What the task asks -> From the first line of the listing below through the line with "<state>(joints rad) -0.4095", transcribe exactly and skip the pictures.

** Given material follows **

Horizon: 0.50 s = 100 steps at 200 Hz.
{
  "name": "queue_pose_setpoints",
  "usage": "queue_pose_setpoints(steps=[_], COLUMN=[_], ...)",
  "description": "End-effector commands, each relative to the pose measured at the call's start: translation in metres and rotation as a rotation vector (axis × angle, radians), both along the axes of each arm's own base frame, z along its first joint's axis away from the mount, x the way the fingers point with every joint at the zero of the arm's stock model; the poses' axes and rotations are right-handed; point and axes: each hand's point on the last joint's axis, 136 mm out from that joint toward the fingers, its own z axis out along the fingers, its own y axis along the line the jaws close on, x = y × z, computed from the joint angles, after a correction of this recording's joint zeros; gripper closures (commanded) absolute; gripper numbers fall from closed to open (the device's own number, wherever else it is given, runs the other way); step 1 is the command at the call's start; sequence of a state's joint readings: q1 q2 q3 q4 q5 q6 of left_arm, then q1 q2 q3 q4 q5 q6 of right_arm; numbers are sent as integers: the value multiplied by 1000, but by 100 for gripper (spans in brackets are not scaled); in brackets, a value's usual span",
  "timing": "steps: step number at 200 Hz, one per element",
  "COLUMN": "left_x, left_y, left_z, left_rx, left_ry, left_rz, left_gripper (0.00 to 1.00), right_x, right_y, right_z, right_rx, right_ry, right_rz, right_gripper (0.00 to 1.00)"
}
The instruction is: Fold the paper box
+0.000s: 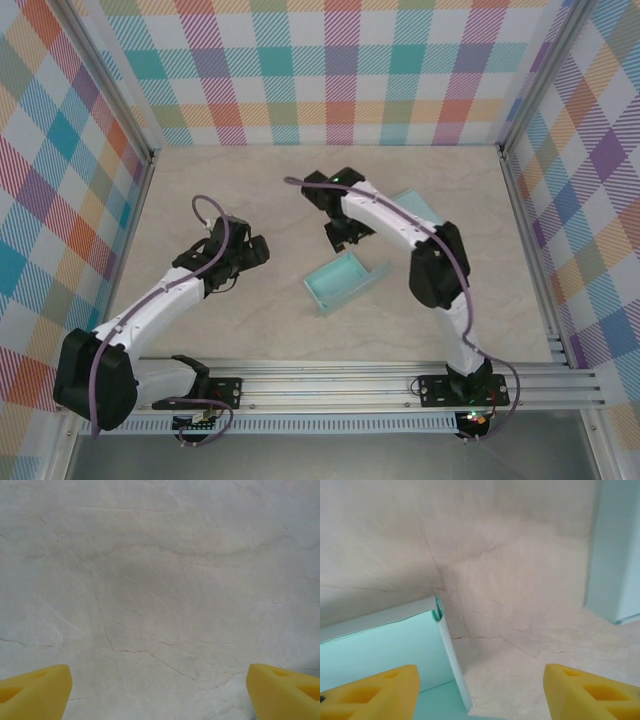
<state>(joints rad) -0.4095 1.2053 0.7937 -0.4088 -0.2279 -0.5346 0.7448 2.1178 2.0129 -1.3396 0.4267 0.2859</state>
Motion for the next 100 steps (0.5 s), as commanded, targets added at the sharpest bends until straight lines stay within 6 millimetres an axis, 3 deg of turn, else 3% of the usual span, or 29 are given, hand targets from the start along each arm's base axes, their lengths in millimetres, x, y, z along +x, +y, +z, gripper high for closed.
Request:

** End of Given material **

Response below ->
Horizon: 0.50 s = 100 steps at 200 Hz.
{
  "name": "queue_pose_setpoints",
  "usage": "queue_pose_setpoints(steps=[_], COLUMN=[_], ...)",
  "description": "End-effector commands, each relative to the pose measured at the call's start: translation in metres and rotation as a rotation vector (axis × angle, radians), both along the axes of each arm's own base frame, z along its first joint's axis away from the mount, x the way the fingers point with every joint at the zero of the arm's stock model; the poses' axes and rotations are right-handed; point and axes: each hand's point on the last joint's axis, 136 mm out from that joint toward the fingers, its own z axis out along the fingers, its own y axis along the line the jaws close on, x = y × z, computed from the joint angles, after a correction of this recording's joint zeros; gripper closures (commanded) absolute; gripper numbers fall from closed to open (the device's own number, wherever else it is given, runs the other way); step 1 is the command at the call's start; sequence of a state's joint readings: q1 q2 q3 q4 q5 q6 of left_arm, then q1 q2 q3 q4 q5 q6 of right_arm; numbers are sent as integers: the value multiplied by 1000, but by 100 for gripper (spans in brackets are not scaled); in brackets, a value's usual span",
  "timing": "steps: step number at 200 Hz, one per element",
  "COLUMN": "left_x, left_y, left_z, left_rx, left_ry, left_rz, left_gripper (0.00 to 1.00), right_x, right_y, right_z, right_rx, right_ry, right_rz, right_gripper (0.00 to 1.00)"
}
The instruction is: Fold the paper box
+0.000s: 
<state>(joints rad) -0.4095 1.2053 0.7937 -0.4088 -0.2279 -0.5346 0.7448 2.1178 2.0129 -1.3396 0.4267 0.2859</state>

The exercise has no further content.